Assignment:
Among the lines below, copy exactly those from the one with "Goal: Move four" through the one with "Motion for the", counting both ends.

Dataset excerpt:
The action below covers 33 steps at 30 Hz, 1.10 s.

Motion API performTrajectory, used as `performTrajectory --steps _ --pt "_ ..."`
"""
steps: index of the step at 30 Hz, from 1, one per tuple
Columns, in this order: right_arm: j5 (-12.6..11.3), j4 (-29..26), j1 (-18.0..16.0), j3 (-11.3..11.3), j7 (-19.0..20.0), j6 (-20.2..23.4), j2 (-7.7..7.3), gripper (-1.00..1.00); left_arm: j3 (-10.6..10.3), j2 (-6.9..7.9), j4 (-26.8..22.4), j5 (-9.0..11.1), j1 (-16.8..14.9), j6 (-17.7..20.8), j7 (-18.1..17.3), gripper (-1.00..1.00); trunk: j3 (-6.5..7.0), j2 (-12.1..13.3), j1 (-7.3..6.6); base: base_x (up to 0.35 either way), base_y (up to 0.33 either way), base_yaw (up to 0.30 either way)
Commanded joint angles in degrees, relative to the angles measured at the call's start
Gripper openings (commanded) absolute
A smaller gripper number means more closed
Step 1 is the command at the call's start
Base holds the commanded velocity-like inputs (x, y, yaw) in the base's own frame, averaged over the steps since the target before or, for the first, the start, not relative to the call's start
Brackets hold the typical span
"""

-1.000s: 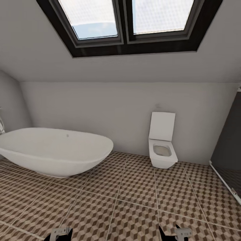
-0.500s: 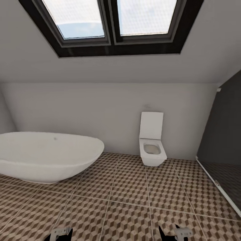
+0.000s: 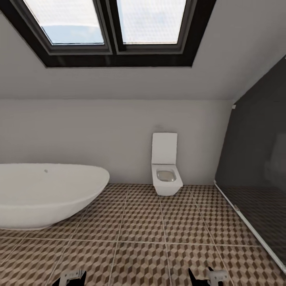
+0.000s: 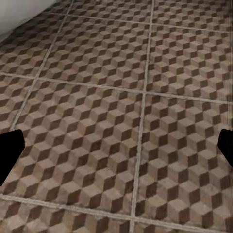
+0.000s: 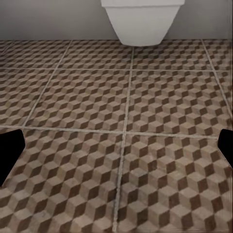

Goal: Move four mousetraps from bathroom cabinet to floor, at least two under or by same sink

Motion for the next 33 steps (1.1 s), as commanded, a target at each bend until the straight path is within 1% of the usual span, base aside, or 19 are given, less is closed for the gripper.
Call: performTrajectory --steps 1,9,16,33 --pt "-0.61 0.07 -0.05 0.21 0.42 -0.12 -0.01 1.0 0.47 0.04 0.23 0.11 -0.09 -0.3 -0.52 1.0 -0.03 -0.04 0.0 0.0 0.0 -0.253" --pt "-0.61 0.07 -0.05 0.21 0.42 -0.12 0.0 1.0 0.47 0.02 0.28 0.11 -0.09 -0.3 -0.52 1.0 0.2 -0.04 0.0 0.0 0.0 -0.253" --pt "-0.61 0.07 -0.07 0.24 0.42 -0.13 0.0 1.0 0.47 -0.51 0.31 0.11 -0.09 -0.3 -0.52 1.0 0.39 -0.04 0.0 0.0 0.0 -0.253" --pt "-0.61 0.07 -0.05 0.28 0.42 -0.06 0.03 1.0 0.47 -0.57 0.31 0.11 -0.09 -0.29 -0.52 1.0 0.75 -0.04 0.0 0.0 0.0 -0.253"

Answer section:
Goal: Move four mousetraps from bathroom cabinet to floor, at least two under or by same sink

Motion for the next 33 steps (1.1 s), as commanded, a target at each bend until the straight path is within 1% of the usual span, base aside, or 19 are given, less is closed for the gripper.

No further answer will be given.